Born and raised in Baltimore, Maryland, Fugett attended Cardinal Gibbons School, where he started playing football as a senior, becoming a two-way player (tight end and defensive end). He graduated in 1968 and was named the Baltimore Catholic Athlete of the Year, the first black athlete to be given the award.
He accepted a scholarship to Amherst College in Massachusetts, because he wanted to go to a school where he could play both basketball and football. He received Little All-American honors in 1971.
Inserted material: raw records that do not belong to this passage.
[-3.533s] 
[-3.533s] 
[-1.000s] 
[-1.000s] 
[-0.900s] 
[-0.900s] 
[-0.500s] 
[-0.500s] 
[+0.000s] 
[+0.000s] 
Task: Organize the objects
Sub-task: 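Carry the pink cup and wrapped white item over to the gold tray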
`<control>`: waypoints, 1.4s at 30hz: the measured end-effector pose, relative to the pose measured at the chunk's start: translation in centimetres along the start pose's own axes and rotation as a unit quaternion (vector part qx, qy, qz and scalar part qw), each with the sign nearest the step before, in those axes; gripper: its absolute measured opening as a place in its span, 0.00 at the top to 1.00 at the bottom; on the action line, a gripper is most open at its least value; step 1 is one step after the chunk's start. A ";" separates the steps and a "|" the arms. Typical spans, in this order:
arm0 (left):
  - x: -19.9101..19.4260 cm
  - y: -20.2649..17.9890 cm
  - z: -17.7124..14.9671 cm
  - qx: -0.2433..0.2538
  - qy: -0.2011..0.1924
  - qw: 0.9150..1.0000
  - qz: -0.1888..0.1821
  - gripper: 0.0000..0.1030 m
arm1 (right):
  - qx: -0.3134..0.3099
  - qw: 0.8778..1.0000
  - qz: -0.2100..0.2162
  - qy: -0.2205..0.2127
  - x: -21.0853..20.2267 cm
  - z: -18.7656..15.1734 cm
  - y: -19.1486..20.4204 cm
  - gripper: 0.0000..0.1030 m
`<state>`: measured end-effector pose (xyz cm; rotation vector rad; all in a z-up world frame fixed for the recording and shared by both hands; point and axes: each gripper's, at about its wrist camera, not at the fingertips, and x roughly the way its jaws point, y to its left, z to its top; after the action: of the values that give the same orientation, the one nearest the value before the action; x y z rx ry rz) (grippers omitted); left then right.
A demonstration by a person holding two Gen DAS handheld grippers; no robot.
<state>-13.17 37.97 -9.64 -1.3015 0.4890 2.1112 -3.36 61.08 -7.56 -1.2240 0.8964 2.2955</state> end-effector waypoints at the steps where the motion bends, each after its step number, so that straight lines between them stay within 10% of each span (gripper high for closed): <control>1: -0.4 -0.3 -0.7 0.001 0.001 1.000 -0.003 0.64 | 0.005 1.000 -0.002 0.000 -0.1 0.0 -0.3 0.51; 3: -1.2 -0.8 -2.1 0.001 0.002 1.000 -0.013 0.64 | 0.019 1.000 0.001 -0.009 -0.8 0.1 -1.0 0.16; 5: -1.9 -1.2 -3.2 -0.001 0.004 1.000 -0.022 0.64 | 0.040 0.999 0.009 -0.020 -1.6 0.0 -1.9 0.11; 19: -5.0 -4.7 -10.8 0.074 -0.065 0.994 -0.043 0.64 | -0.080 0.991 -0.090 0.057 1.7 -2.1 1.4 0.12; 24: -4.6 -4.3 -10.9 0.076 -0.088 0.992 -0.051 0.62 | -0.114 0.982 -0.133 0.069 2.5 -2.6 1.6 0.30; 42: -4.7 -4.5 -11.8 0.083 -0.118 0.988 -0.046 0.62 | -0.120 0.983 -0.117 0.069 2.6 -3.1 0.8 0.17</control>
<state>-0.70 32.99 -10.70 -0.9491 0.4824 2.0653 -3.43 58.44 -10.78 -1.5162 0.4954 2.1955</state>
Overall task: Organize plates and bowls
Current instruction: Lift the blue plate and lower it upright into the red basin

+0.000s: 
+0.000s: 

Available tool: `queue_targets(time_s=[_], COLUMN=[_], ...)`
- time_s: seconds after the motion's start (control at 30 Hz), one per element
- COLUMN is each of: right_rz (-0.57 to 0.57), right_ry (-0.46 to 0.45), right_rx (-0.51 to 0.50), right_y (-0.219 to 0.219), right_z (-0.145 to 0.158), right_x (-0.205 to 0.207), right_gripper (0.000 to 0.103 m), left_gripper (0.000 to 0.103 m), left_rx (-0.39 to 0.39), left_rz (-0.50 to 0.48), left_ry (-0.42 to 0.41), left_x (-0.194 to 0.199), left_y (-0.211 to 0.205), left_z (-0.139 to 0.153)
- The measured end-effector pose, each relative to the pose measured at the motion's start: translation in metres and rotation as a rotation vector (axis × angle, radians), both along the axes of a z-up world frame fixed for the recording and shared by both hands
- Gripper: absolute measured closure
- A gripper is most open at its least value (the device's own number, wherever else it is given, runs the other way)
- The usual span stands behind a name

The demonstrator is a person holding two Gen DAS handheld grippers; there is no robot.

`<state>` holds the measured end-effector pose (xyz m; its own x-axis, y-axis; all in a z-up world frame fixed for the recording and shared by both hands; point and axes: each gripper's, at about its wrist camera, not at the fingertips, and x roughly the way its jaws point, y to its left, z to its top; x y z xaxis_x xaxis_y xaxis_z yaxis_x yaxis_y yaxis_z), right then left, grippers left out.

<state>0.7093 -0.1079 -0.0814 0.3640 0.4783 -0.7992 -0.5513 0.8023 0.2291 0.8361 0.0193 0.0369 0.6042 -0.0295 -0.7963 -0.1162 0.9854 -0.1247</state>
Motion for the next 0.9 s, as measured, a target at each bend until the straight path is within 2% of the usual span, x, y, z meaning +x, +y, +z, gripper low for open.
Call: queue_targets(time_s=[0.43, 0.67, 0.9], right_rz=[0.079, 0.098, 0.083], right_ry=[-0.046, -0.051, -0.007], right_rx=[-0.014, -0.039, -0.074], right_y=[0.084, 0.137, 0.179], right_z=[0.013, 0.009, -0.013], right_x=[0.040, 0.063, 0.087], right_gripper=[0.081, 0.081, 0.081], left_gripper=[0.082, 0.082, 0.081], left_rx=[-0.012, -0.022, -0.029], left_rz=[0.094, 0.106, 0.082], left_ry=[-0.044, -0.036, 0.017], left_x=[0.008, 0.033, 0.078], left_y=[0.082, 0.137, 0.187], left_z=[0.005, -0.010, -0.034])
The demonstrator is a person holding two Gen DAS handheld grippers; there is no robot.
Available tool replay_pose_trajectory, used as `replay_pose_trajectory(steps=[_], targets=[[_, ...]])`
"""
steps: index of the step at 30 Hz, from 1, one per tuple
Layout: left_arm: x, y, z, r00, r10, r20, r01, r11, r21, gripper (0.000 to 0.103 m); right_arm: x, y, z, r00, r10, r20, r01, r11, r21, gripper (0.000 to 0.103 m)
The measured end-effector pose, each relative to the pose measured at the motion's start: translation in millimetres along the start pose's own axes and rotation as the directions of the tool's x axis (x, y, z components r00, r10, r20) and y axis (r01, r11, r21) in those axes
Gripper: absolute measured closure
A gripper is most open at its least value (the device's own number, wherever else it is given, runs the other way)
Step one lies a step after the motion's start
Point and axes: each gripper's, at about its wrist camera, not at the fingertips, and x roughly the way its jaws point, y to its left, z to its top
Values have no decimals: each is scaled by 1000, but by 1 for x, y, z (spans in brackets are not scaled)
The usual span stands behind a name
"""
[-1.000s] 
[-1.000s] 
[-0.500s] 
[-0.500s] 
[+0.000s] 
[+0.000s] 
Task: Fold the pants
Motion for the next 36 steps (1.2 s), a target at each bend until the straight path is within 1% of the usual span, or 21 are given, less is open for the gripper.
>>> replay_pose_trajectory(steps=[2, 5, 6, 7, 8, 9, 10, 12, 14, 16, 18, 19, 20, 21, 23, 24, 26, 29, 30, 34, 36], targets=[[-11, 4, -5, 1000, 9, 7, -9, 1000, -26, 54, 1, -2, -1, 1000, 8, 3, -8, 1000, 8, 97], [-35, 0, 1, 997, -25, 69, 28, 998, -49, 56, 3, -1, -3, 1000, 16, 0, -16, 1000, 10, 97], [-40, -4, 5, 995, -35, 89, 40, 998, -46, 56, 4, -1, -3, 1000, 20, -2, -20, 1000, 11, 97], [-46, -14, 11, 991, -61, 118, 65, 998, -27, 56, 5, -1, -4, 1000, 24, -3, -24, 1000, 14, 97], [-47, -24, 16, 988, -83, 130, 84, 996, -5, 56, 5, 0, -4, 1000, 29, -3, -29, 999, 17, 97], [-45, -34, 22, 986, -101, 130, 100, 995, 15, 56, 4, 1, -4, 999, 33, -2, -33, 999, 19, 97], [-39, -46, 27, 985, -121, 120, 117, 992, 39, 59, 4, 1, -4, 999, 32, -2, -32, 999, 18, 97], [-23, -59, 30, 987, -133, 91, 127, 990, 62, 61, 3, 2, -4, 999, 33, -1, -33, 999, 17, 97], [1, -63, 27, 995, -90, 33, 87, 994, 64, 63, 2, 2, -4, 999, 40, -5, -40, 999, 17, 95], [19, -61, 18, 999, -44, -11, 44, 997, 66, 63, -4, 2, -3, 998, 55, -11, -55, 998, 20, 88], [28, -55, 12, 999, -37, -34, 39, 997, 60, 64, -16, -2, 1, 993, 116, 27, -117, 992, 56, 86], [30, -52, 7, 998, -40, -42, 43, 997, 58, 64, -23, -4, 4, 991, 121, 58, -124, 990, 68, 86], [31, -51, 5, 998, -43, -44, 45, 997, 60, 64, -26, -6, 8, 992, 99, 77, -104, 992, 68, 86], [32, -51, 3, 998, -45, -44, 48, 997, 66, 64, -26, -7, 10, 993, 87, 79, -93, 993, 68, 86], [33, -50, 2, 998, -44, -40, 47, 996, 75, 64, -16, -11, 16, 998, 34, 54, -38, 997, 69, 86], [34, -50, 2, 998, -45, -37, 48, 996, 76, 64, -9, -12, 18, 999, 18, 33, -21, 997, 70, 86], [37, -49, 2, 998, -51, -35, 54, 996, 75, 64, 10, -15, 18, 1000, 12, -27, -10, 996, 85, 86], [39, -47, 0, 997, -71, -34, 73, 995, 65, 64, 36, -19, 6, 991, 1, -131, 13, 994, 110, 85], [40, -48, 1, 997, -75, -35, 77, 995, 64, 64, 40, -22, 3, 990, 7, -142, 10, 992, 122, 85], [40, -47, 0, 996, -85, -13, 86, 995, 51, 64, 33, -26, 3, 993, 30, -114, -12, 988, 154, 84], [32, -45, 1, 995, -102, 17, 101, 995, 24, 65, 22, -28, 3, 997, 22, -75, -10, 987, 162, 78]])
Fugett was selected in the thirteenth round of the 1972 NFL Draft by the Super Bowl champion Dallas Cowboys. The Cowboys carried only two tight ends on the roster in those years, but saw potential in the 20-year-old rookie and made an exception by adding him as the third one. The next year, Billy Joe DuPree was taken in the first round of the 1973 NFL Draft and became an instant starter at tight end.
In 1975, Fugett started nine games and was the team's second leading receiver (behind Drew Pearson), with 38 receptions for 488 yards and three touchdowns. He also started Super Bowl X against the Pittsburgh Steelers.
After the courts ruled in favor of the National Football League Players Association, a new form of free agency was briefly instituted in 1976. Fugett signed as a free agent with the Washington Redskins and was looked upon as the replacement of former All-Pro Jerry Smith.
In 1977, he registered 36 receptions for 631 yards and five touchdowns. At the end of the year, he was tied with the St. Louis Cardinals' J. V. Cain in Pro Bowl votes, but edged him based on the team records.
In 1979, he was limited with a knee injury and was replaced in the starting lineup with rookie Don Warren. He retired prior to the 1980 season, after he did not receive a contract offer from the Redskins.
During his time with the Redskins, Fugett earned his law degree at the George Washington University Law School, attending school only at night. After his eighth year as an all pro tight end in the NFL and passing the Maryland state bar exam, he made the decision of joining his older brother Reginald Lewis in business.
While working with Lewis Fugett largely contributed the founding of TLC Group in 1983. From there he served as Director and Vice-Chair of the McCall Pattern Company Management Committee, as founding partner of a Baltimore law firm, and as a partner with Fanfone in Europe. After the death of his brother in 1993, Fugett took over TLC Beatrice International Foods, the largest black-owned and black managed business in the United States at the time. At its peak, TLC Beatrice had $2.2 billion in sales and was number 512 on Fortune magazine’s list of 1,000 largest.
In addition to his law practice, Fugett is the most recent past President of the Retired Players Steering Committee of the National Football League Players Association, as legal counsel and advisor to Wall Street investment services firm GFS Acquisition Partners, Managing Director of Axum Capital Partners, and on the Leadership Council for the American Diabetes Association Maryland Chapter. Fugett is currently working on his memoirs to be published in the near future.
Fugett currently resides in Baltimore with his wife Carlotta. His two sons are Joseph "Russell" and Reginald. His only daughter Audie married Adam Jones in late-December 2014.